Could you restate the data word for word and drop the pictures?

Segment Open

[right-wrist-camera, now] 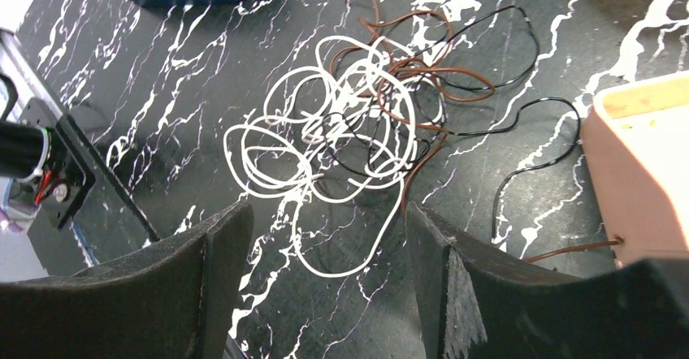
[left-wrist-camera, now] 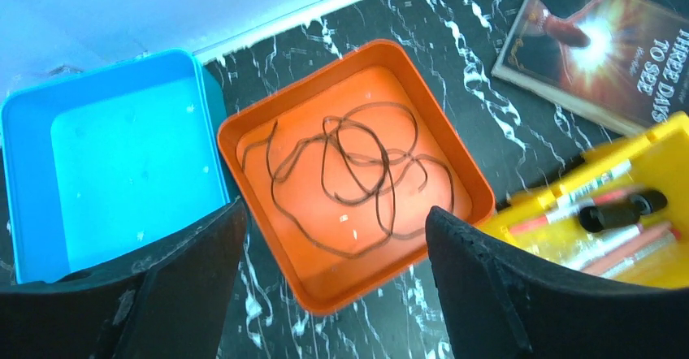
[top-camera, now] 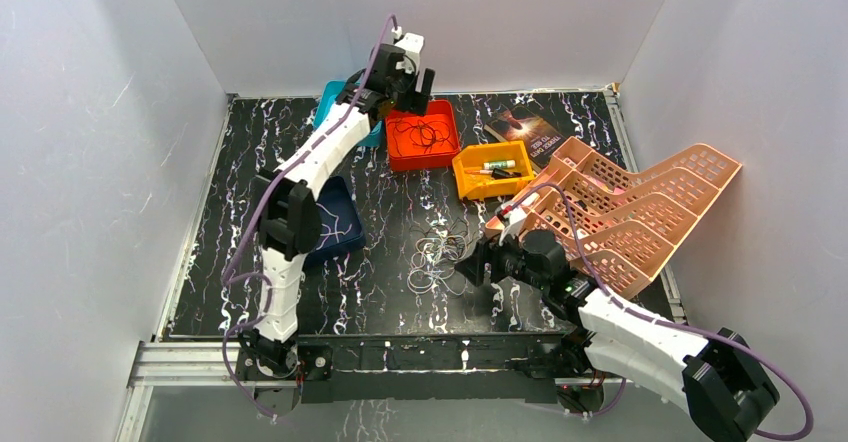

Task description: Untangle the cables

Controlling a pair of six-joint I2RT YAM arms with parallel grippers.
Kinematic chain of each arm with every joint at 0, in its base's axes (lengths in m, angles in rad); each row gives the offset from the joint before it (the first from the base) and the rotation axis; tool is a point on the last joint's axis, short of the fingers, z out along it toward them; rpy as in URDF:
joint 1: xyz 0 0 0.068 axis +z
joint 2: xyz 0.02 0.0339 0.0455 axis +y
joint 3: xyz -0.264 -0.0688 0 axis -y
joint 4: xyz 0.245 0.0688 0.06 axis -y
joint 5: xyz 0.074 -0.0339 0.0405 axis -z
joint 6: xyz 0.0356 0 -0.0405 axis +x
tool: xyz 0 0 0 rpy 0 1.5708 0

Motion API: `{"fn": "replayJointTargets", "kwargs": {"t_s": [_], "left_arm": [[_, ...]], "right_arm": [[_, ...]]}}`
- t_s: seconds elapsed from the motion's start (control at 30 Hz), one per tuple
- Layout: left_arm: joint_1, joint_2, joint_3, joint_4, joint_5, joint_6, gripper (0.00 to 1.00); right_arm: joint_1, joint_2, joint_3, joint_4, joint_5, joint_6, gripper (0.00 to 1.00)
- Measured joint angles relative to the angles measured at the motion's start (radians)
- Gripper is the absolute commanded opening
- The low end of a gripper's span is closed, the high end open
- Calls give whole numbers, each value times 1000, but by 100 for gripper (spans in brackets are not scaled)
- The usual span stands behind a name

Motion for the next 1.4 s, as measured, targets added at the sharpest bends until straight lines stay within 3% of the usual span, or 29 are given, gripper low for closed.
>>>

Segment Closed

Written answer —
[right-wrist-camera, now] 
[left-wrist-camera, now] 
[top-camera, now] 

Task description: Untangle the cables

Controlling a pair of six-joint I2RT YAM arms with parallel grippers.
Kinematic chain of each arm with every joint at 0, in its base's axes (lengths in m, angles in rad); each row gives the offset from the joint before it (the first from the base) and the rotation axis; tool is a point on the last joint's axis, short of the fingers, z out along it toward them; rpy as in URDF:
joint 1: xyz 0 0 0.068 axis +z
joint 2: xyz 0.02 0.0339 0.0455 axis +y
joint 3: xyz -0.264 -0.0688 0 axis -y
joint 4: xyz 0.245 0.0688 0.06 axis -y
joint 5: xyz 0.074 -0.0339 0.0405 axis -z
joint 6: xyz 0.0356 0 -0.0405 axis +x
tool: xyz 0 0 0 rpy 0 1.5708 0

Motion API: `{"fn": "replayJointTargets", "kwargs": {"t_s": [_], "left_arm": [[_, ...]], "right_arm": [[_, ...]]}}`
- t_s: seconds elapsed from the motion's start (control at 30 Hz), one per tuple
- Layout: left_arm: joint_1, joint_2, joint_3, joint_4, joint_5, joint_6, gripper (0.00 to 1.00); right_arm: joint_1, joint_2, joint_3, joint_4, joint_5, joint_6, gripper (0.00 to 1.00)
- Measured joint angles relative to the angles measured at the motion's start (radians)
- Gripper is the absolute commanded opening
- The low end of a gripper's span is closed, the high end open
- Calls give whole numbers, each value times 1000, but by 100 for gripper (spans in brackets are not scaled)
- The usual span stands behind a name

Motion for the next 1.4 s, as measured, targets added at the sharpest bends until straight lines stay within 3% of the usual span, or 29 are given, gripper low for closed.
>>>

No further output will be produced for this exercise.